Warner Music has fended off attempts by former employees to nominate themselves to its board of directors. It’s the most high-profile attempt to date to use new governance rules to wage a board battle as U.S. companies prepare for a similar wave of activist challenges next year.
Former WMG executive Dorothy Carvello launched a campaign to run for the board in early December, relying on SEC rule changes that went into effect earlier this year.
Carvello, who sued the company behind Lizzo and Bruno Mars separately, alleges a culture of sexual assault and harassment dating back to her days as a secretary and talent scout for the Atlantic record label in the 1980s.
However, Carvello did not meet the paper requirements of the company’s board nomination process, WMG told the Financial Times. According to her spokesperson, she planned to try again next year.
In September, the SEC made it easier for even small activist shareholders to scrutinize large investors. It also allowed investors to vote for any combination of board candidates, rather than choosing between a company-selected competitor and its adversary.
“The SEC has enacted legislation that allows minority shareholders to run for the board. I am a shareholder in Warner Music Group and I wanted to take advantage of that,” Carvello told the FT earlier this month.
WMG gave Carvello more time to correct an error in the notice appointing her to the board, but she did not meet certain requirements under the articles of association, a company spokesman said. She purchased her shares through Robinhood, an online brokerage, and was therefore not a registered shareholder of hers.

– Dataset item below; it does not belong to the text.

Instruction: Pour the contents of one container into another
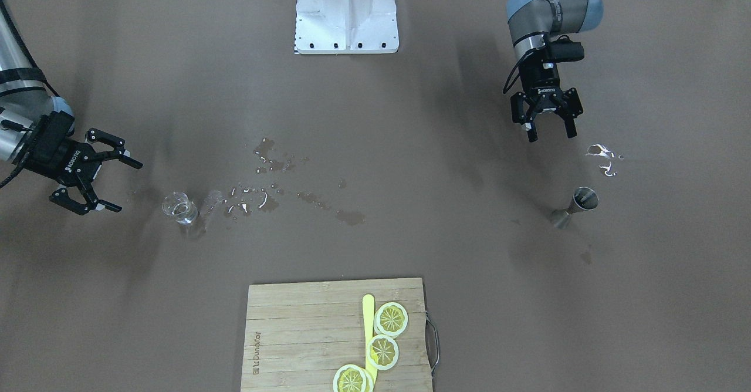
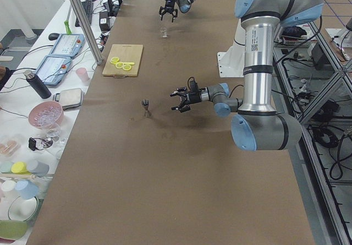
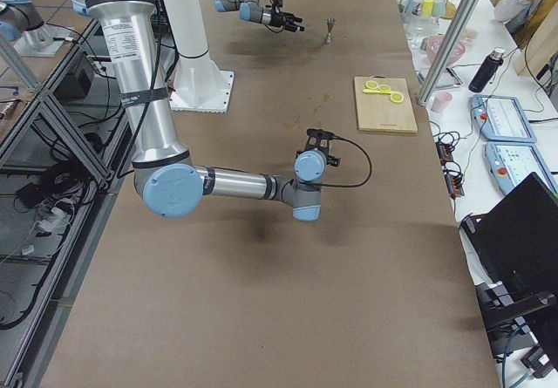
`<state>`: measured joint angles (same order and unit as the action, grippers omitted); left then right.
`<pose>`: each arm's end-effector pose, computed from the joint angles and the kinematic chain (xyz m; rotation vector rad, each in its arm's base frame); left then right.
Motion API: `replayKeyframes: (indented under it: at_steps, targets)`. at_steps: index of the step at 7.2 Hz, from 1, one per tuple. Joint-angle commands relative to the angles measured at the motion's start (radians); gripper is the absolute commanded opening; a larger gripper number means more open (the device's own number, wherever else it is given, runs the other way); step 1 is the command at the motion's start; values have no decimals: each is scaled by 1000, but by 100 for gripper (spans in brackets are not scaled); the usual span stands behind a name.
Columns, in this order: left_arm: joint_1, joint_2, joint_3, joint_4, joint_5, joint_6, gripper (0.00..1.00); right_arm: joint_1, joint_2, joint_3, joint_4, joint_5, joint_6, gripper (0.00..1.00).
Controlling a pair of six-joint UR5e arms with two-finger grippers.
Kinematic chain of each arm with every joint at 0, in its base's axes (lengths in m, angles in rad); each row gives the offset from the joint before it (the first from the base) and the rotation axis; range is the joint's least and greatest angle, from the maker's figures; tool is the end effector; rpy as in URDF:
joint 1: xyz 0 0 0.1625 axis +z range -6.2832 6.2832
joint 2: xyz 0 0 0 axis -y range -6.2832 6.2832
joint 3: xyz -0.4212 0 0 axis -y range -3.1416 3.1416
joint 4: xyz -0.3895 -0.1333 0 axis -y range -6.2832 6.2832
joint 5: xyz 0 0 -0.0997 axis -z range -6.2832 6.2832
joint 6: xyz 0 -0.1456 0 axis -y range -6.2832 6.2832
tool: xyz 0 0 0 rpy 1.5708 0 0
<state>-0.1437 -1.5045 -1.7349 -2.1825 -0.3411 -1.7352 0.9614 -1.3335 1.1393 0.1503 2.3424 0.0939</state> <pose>0.4236 -0.3346 0.5167 1.1863 0.6380 -0.6958 -0.3115 -0.5018 0.5520 1.1864 -1.1119 -0.9865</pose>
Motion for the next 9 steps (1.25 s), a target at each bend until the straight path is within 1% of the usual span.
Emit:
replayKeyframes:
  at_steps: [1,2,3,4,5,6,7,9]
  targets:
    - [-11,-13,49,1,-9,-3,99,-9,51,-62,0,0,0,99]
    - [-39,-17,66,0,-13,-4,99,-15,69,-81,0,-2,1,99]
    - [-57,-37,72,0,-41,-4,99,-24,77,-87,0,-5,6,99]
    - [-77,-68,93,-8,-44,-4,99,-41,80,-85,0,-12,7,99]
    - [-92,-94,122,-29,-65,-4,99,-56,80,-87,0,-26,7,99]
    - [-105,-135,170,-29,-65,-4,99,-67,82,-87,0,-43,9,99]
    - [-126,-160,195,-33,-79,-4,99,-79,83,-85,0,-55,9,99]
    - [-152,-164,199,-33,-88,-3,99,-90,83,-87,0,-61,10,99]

With WMG Vice Chairman Leonard Blavatnik in control, it was almost certain that Carvello would not be able to secure a seat on the board. Still, Elisabeth Gonzalez Sussman, a partner at Olshan Frome Wollowski’s activist investment practice, described her tactics as a “wise strategic move” and said that rather than pursue her claims through litigation, she would rather have her claims filed. It is likely that the cost of raising awareness of
WMG said it has “substantially enhanced” its policies and procedures in recent years, adding that it takes allegations of misconduct seriously and is “consistently working to eliminate all forms of discrimination and harassment.” .
SEC rule changes heralded ‘more aggressive agents’ [voting] It’s a campaign season with more participants and new rebels,” said Columbia Law School professor John Coffee.
“There will be many new smaller armed groups that cannot afford the costs of traditional proxy warfare, but [now] I was able to nominate one candidate,” he said. “So you see a lot of one-shot, single candidates. [nominee] Slates are often being pushed by utilities or those who are not established players in the space. ”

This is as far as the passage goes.